- **Directions**
Scan the records for the string "office" and copy every line that holds it.

Saved entries:
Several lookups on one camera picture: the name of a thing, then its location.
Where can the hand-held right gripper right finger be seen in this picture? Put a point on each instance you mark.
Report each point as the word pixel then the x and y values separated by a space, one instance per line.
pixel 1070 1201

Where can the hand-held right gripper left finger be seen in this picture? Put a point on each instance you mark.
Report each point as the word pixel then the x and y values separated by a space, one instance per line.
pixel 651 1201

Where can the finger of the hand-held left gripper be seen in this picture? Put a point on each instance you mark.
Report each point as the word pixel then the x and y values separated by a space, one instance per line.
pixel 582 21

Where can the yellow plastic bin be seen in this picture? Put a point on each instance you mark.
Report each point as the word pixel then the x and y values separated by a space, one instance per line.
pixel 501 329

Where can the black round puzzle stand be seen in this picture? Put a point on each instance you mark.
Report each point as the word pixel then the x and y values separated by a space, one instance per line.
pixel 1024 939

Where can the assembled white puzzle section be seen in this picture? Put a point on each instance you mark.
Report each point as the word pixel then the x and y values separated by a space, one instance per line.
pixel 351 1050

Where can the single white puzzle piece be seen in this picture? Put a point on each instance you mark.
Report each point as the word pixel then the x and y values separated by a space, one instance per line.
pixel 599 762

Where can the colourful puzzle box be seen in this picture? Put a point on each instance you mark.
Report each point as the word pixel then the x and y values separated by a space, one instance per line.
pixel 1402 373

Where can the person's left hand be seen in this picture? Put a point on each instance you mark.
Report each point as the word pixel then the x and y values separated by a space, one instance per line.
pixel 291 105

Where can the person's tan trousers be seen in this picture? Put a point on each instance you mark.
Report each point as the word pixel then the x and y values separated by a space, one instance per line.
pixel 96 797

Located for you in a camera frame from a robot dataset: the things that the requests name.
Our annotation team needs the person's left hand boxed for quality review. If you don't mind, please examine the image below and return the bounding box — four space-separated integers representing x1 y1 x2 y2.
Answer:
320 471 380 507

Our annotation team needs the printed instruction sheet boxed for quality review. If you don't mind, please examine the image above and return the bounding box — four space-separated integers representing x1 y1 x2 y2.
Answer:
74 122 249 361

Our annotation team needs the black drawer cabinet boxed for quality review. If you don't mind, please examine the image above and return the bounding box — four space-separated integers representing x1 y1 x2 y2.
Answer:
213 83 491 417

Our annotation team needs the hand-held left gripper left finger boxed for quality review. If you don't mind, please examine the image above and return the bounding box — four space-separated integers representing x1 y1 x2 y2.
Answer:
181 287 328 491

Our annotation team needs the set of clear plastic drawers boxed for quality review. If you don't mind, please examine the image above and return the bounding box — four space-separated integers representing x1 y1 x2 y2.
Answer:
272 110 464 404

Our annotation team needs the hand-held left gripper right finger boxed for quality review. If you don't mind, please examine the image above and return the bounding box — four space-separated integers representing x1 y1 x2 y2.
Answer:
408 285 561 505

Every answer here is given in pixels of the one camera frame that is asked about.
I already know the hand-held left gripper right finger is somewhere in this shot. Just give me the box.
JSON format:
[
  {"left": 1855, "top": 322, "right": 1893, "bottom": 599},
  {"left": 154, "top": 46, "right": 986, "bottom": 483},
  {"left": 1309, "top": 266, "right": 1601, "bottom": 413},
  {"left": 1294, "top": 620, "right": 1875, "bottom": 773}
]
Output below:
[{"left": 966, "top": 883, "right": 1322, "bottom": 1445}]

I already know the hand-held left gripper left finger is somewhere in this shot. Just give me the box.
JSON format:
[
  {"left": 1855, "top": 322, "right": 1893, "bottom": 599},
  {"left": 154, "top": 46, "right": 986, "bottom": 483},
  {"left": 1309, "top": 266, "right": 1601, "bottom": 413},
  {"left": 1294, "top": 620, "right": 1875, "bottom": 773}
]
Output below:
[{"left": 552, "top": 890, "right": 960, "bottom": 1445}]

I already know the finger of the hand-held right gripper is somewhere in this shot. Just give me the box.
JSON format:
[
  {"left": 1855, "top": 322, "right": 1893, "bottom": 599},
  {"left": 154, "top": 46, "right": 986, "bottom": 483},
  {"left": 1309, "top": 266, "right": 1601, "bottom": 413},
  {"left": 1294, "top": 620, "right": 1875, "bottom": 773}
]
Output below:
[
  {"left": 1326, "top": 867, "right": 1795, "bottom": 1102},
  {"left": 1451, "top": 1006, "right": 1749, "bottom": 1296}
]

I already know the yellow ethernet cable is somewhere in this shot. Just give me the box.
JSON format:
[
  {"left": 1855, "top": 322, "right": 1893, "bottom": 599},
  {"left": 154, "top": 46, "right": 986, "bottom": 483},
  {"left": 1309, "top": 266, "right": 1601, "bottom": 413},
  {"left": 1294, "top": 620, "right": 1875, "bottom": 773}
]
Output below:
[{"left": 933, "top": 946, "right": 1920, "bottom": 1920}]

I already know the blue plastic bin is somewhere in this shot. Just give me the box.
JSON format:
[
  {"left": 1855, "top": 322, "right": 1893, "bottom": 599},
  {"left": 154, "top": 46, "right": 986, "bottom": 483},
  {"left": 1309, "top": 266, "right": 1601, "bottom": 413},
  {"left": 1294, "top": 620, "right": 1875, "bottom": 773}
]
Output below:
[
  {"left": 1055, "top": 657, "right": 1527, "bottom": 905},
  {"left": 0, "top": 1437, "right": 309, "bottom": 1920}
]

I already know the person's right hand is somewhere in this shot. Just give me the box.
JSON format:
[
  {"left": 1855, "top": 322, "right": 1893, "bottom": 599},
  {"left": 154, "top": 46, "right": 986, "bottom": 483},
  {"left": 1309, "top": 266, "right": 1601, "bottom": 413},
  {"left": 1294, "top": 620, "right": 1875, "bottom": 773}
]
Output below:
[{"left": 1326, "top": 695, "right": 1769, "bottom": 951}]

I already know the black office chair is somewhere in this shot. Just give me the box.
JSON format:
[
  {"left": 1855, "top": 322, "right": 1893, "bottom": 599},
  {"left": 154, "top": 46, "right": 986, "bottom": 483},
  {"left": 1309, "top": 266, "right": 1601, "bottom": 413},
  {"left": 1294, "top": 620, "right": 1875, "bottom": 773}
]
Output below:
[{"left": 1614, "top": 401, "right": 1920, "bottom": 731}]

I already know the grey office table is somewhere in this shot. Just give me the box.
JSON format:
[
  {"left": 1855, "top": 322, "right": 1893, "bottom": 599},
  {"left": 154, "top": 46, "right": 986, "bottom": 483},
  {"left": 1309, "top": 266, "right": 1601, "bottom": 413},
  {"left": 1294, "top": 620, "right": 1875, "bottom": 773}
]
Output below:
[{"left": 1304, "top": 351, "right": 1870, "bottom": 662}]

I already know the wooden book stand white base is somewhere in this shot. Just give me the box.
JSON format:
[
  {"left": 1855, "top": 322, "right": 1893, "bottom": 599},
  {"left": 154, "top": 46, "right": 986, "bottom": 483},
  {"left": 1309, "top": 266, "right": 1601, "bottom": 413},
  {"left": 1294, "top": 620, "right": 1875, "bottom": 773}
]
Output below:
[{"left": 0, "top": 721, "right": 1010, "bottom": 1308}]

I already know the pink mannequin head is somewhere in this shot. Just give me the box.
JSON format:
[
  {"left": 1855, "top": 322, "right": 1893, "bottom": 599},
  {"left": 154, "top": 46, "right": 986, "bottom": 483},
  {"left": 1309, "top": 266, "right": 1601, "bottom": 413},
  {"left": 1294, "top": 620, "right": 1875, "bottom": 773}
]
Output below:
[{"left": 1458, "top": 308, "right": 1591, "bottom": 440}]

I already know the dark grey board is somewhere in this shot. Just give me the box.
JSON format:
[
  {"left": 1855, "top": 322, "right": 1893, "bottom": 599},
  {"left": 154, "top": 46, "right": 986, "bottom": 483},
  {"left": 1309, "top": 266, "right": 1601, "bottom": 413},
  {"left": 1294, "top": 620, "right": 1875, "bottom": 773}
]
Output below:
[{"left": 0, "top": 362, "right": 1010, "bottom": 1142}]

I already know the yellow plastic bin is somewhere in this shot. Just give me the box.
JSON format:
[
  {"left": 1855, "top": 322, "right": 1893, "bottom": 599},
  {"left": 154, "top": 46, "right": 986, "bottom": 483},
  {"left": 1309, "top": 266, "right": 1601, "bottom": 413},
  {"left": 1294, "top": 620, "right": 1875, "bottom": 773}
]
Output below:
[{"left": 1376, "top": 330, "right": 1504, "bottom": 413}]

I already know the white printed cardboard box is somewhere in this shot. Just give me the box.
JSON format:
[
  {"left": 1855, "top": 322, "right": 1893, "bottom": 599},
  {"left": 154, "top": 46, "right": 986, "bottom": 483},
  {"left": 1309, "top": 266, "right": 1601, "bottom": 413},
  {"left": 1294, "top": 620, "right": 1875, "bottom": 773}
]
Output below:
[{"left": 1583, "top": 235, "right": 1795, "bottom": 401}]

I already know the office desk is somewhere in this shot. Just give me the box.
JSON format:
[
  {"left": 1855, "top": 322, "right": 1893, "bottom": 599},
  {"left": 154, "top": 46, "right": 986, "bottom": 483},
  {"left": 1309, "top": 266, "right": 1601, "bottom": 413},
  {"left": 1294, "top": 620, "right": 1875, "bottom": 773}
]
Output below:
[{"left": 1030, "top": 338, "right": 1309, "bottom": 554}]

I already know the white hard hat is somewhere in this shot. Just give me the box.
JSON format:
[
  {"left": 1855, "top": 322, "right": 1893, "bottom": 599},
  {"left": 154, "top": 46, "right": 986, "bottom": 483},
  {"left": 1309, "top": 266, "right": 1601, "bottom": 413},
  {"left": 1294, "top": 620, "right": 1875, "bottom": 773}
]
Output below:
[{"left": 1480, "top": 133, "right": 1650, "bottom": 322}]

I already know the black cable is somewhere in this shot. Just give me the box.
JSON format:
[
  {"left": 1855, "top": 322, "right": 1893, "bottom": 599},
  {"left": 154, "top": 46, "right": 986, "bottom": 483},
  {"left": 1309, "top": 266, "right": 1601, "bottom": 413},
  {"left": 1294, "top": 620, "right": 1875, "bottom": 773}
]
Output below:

- **Solution**
I already know the black office chair is somewhere in this shot. Just give me the box.
I already know the grey office table is somewhere in this shot. Just give me the box.
I already know the office desk is somewhere in this shot. Just give me the box.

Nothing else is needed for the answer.